The project was done in collaboration with HeartEye, TU Delft, and NPK Design, applying the double diamond design framework that works with four key phases: Discover, Define, Develop, and Deliver.

Discover Phase: The redesign began with an examination of the existing HeartEye ECG device, assessing its design and functionality. Following research explored the opportunities in E-Health, highlighting trends and innovations that could inform HeartEye's integration into telemonitoring service centres. In-depth user group research was conducted to understand the specific needs, behaviours, and experiences of CAD patients, guiding the development of user personas. This phase also looked at the regulatory landscape to ensure that the redesigned device would comply with the most important medical device standards and to address potential future regulations related to AI and sustainability in healthcare. A quick dive into machine learning interpretability was completed. Additionally, market strategies were evaluated to discover if they would have an impact on the to be designed device. Gender-specific issues of heart disease and care were addressed as well. Lastly, a qualitative study enriched by direct patient feedback provided deeper insights into the personal impact of CAD.

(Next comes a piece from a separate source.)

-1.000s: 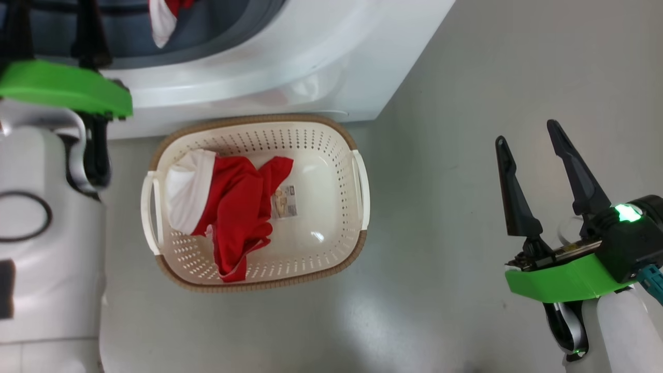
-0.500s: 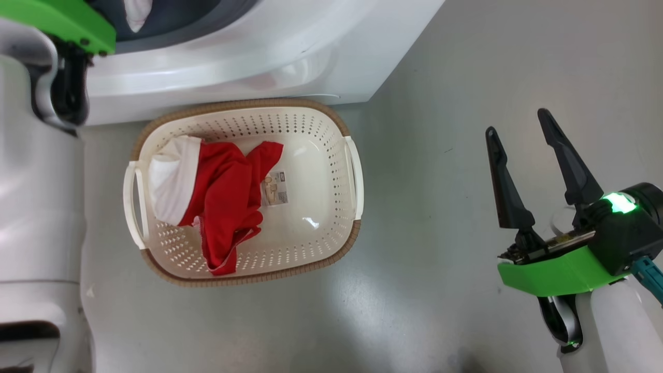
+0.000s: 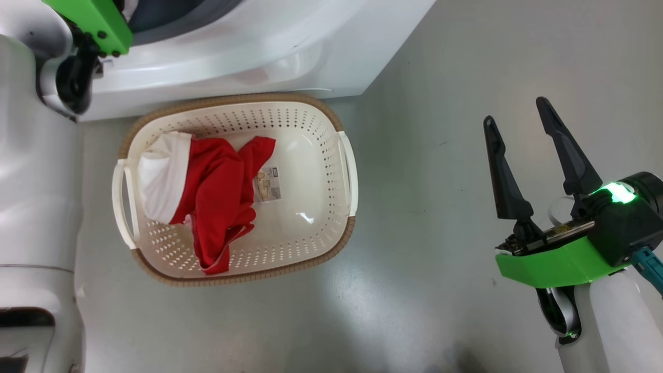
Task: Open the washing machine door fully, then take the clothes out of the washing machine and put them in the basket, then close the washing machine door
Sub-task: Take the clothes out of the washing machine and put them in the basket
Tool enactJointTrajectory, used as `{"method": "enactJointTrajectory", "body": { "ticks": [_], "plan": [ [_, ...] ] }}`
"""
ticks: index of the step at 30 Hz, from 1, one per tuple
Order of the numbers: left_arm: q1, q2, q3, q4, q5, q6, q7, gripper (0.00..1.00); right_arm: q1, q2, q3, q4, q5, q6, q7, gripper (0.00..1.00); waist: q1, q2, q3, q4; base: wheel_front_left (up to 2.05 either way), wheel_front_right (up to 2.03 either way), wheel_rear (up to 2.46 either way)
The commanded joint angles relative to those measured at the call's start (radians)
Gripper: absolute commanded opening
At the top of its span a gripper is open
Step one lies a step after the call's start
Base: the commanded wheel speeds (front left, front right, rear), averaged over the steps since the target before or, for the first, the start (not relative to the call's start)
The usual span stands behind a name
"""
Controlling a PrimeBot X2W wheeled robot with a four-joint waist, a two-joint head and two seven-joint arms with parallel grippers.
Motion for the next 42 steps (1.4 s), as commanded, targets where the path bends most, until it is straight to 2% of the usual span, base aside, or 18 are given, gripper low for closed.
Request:
{"method": "enactJointTrajectory", "body": {
  "ticks": [1, 16, 17, 18, 19, 20, 27, 42],
  "plan": [
    [-0.015, 0.049, 0.003, -0.015, 0.01, 0.009, 0.015, 1.0, 0.0, -0.002, 0.024, -0.02, 0.01, 0.005, -0.006, 1.0, 0.0, -0.0001, 0.003, -0.004, 0.0, 0.0, 0.0],
    [-0.007, 0.08, -0.05, 0.028, 0.023, 0.019, 0.173, 1.0, -0.003, -0.002, 0.031, -0.016, 0.036, 0.005, -0.006, 1.0, 0.0, -0.0001, -0.006, -0.018, 0.0, 0.0, 0.0],
    [-0.005, 0.08, -0.051, 0.027, 0.021, 0.018, 0.174, 0.84, -0.002, -0.002, 0.031, -0.015, 0.037, 0.005, -0.006, 1.0, 0.0, -0.0001, -0.006, -0.019, 0.0, 0.0, 0.0],
    [-0.002, 0.079, -0.051, 0.026, 0.017, 0.016, 0.175, 0.42, -0.001, -0.002, 0.032, -0.014, 0.039, 0.005, -0.006, 1.0, 0.0, -0.0001, -0.007, -0.02, 0.0, 0.0, 0.0],
    [0.001, 0.075, -0.05, 0.026, 0.009, 0.011, 0.18, 0.14, 0.0, -0.002, 0.032, -0.013, 0.04, 0.005, -0.006, 1.0, 0.0, -0.0001, -0.008, -0.021, 0.0, 0.0, 0.0],
    [0.005, 0.068, -0.046, 0.028, -0.006, 0.005, 0.19, 0.0, 0.001, -0.002, 0.033, -0.012, 0.041, 0.005, -0.006, 1.0, 0.0, -0.0001, -0.009, -0.022, 0.0, 0.0, 0.0],
    [0.028, 0.062, -0.051, -0.013, -0.039, -0.015, 0.165, 0.0, 0.004, -0.002, 0.029, -0.009, 0.044, 0.005, -0.006, 1.0, 0.0, -0.0001, -0.014, -0.019, 0.0, 0.0, 0.0],
    [0.118, 0.093, -0.062, -0.137, -0.01, -0.009, -0.164, 0.0, 0.001, -0.002, 0.016, 0.002, 0.051, 0.005, -0.006, 1.0, 0.0, -0.0001, -0.038, 0.006, 0.0, 0.0, 0.0]
  ]
}}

Define Phase: Using the knowledge from the Discover phase, a start was made to discover potential use scenarios. A well evaluated choice was made to choose for the rehabilitation to rehabilitation period as the use scenario to be designed for. Once this was defined, we scoped down the design space to only encompass the physical design considerations and set up some boundaries to help make design decisions later on in the project. Lastly, we defined four determinants that determine what makes a good measurement based on expert feedback and research.

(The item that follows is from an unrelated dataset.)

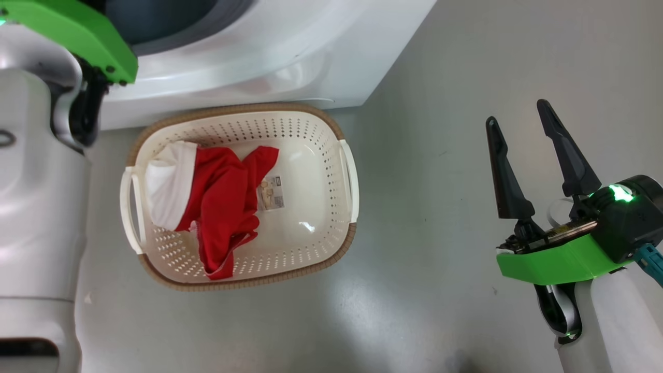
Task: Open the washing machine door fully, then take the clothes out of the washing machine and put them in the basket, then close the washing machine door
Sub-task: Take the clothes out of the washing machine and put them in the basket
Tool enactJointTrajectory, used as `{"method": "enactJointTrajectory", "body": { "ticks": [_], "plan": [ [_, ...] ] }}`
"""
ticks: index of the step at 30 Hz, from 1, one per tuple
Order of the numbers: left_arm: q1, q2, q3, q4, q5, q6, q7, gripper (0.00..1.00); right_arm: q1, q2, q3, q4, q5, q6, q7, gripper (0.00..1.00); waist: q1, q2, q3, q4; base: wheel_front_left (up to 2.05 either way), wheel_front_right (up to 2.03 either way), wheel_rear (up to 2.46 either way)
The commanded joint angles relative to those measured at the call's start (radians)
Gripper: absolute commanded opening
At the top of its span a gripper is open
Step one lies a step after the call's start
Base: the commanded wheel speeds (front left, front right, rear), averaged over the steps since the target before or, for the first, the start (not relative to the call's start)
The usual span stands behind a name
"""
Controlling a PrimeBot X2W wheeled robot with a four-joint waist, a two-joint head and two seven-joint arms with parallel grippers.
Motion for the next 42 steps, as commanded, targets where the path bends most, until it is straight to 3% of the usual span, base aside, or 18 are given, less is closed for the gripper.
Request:
{"method": "enactJointTrajectory", "body": {
  "ticks": [1, 11, 29, 42],
  "plan": [
    [0.022, 0.051, 0.011, -0.037, 0.016, 0.003, -0.026, 0.0, 0.006, -0.002, 0.017, -0.02, 0.0, 0.005, -0.006, 1.0, 0.0, 0.0, -0.009, 0.006, 0.0, 0.0, 0.0],
    [0.151, 0.048, 0.003, -0.115, 0.045, 0.042, -0.209, 0.0, 0.023, -0.002, 0.011, -0.014, -0.002, 0.005, -0.006, 1.0, 0.0, 0.0, -0.076, 0.029, 0.0, 0.0, 0.0],
    [0.404, 0.02, 0.02, -0.28, 0.026, 0.082, -0.257, 0.0, 0.058, -0.002, 0.001, 0.0, -0.008, 0.005, -0.006, 1.0, 0.0, 0.0, -0.187, 0.058, 0.0, 0.0, 0.0],
    [0.6, 0.01, 0.025, -0.48, 0.041, 0.127, -0.262, 0.0, 0.1, -0.002, -0.008, 0.012, 0.003, 0.005, -0.006, 1.0, 0.0, 0.0, -0.28, 0.056, 0.0, 0.0, 0.0]
  ]
}}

Develop Phase: Factors influencing measurement quality were developed, allowing for the exploration of a broad range of directions. Ideas were iteratively conceptualized, prototyped, and refined, with three main directions chosen for further development: housing geometry, feedback methods, and electrode material. These were prototyped and tested in a structured user test, consisting of four parts: quantitative evaluation of device geometries, qualitative interviews about user experiences, a card game to discuss feedback needs and methods, and an internal test on electrode material effects on contact resistance. The results informed design guidelines for the redesign.

Deliver Phase: This phase explored the practical implications of the developed design guidelines, by designing, optimizing, and evaluating a concept design. Moreover, some recommendations are given for the future implementation of the insights generated over the course of this project.

The resulting redesigned HeartEye portable ECG device could empower patients to monitor their cardiac health effectively at home, combining clinical-grade monitoring capabilities with an accessible, user-centric design to potentially reduce CAD-related mortality through timely and frequent monitoring.